THE TASK: Beginning at the line that contains "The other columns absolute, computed", write out every line down to the end of the records, with both ends kept and nothing added.

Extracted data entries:
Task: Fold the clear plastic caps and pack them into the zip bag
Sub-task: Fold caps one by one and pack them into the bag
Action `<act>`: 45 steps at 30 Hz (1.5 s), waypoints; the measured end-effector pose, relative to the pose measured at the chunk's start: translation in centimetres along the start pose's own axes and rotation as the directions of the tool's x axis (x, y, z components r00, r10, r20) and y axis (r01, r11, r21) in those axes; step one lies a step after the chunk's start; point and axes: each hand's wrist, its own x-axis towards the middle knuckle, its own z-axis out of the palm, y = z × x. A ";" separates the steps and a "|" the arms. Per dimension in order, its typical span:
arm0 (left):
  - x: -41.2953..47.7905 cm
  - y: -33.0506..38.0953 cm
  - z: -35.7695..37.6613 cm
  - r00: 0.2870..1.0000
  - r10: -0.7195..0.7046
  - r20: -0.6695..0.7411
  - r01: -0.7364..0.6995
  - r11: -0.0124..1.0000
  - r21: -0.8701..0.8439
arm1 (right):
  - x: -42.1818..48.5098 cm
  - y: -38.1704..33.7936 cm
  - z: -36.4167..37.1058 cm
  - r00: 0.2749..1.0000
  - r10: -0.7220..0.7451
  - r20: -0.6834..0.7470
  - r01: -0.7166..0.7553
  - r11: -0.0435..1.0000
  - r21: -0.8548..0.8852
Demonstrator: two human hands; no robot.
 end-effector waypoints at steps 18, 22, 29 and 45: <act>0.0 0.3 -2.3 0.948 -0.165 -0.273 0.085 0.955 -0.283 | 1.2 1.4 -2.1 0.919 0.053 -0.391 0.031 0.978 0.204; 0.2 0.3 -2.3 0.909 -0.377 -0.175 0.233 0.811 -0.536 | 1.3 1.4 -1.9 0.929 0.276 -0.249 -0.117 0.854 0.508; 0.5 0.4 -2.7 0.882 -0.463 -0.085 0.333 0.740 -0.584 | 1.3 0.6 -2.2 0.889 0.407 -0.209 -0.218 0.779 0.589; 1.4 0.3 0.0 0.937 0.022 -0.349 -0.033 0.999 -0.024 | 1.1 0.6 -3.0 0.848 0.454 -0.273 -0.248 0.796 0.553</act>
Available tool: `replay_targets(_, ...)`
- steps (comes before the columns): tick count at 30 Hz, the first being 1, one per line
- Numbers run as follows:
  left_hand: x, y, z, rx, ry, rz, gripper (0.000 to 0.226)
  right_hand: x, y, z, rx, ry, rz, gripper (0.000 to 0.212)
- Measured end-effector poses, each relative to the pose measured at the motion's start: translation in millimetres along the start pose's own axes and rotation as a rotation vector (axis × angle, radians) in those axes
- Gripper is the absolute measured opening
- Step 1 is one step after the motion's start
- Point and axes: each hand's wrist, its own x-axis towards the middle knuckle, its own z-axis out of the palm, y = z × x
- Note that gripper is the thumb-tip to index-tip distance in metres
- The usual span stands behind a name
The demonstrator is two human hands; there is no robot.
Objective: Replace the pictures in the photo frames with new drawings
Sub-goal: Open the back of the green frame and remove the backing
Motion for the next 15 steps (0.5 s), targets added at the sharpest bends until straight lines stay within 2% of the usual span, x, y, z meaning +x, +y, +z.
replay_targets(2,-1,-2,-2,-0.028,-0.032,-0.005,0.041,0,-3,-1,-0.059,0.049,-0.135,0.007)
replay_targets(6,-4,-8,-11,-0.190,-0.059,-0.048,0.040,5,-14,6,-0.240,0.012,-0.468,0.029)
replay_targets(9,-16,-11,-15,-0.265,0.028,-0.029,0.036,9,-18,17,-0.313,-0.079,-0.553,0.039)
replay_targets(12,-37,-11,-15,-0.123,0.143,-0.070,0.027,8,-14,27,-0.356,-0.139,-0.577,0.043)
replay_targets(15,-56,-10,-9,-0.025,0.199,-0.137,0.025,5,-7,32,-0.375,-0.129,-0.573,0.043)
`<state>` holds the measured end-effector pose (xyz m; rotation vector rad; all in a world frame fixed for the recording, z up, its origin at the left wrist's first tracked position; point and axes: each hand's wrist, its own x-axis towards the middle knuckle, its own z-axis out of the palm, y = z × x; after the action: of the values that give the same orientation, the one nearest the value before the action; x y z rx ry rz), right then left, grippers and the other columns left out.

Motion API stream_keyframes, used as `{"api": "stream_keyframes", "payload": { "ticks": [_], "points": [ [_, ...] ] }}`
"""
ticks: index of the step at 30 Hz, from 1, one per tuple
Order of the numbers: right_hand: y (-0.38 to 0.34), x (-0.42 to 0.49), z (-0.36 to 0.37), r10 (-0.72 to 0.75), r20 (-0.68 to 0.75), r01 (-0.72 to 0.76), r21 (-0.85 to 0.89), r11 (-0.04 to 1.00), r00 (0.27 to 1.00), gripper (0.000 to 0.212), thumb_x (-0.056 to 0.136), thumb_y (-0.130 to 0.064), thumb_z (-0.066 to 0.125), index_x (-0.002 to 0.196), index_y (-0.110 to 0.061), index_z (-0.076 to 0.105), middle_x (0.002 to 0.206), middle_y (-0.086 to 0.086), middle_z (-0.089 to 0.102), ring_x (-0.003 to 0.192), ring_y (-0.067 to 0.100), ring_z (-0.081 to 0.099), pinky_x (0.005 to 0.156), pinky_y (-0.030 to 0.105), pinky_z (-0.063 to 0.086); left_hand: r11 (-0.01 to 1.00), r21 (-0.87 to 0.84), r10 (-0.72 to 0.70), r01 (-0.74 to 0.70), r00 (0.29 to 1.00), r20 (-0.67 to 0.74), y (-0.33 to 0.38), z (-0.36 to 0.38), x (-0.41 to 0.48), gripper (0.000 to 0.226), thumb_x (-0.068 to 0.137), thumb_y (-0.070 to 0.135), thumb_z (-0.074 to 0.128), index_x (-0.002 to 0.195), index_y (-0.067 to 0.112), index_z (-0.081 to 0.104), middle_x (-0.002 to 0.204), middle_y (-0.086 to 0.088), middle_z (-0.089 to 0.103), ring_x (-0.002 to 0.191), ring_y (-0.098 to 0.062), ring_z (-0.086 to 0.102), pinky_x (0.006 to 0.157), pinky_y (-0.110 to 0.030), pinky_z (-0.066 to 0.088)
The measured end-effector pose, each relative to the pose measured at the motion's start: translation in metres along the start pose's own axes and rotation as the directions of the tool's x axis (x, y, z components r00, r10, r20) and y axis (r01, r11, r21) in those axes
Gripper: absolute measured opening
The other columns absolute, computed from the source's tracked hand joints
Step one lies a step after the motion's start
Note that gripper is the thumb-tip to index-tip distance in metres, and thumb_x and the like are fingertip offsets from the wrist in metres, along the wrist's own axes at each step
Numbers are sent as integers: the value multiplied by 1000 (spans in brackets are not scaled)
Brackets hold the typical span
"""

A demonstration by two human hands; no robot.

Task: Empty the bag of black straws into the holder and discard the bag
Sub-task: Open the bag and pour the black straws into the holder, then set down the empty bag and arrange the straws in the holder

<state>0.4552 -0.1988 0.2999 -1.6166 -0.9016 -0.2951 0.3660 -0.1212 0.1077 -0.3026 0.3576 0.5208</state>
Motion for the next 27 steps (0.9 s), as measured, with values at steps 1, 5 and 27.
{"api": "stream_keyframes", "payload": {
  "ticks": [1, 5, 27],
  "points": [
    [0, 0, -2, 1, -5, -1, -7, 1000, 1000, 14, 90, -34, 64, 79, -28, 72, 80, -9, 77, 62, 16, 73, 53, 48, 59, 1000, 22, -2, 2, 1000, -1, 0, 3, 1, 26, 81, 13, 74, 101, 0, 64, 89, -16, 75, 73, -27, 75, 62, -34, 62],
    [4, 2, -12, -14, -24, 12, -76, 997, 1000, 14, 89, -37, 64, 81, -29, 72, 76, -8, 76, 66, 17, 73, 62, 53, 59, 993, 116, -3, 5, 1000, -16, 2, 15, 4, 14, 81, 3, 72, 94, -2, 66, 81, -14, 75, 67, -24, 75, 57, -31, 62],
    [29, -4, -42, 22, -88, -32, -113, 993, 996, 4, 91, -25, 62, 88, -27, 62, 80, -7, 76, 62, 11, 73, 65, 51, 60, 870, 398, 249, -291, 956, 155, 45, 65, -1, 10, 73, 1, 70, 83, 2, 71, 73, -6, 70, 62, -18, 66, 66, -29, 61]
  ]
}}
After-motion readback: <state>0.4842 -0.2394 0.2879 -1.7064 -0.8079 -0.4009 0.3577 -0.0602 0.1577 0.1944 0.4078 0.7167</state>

ANSWER FOR THE TASK:
The other columns absolute, computed from the source's tracked hand joints
Step one lies a step after the motion's start
Note that gripper is the thumb-tip to index-tip distance in metres, and thumb_x and the like are fingertip offsets from the wrist in metres, along the wrist's own axes at each step
Numbers are sent as integers: the value multiplied by 1000 (spans in brackets are not scaled)
Brackets hold the typical span
"""

A demonstration by two human hands; no robot.

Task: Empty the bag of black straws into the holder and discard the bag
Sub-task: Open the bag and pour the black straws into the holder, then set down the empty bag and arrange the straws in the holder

<state>0.4552 -0.1988 0.2999 -1.6166 -0.9016 -0.2951 0.3660 -0.1212 0.1077 -0.3026 0.3576 0.5208</state>
Motion for the next 27 steps (0.9 s), as measured, with values at steps 1, 5 and 27.
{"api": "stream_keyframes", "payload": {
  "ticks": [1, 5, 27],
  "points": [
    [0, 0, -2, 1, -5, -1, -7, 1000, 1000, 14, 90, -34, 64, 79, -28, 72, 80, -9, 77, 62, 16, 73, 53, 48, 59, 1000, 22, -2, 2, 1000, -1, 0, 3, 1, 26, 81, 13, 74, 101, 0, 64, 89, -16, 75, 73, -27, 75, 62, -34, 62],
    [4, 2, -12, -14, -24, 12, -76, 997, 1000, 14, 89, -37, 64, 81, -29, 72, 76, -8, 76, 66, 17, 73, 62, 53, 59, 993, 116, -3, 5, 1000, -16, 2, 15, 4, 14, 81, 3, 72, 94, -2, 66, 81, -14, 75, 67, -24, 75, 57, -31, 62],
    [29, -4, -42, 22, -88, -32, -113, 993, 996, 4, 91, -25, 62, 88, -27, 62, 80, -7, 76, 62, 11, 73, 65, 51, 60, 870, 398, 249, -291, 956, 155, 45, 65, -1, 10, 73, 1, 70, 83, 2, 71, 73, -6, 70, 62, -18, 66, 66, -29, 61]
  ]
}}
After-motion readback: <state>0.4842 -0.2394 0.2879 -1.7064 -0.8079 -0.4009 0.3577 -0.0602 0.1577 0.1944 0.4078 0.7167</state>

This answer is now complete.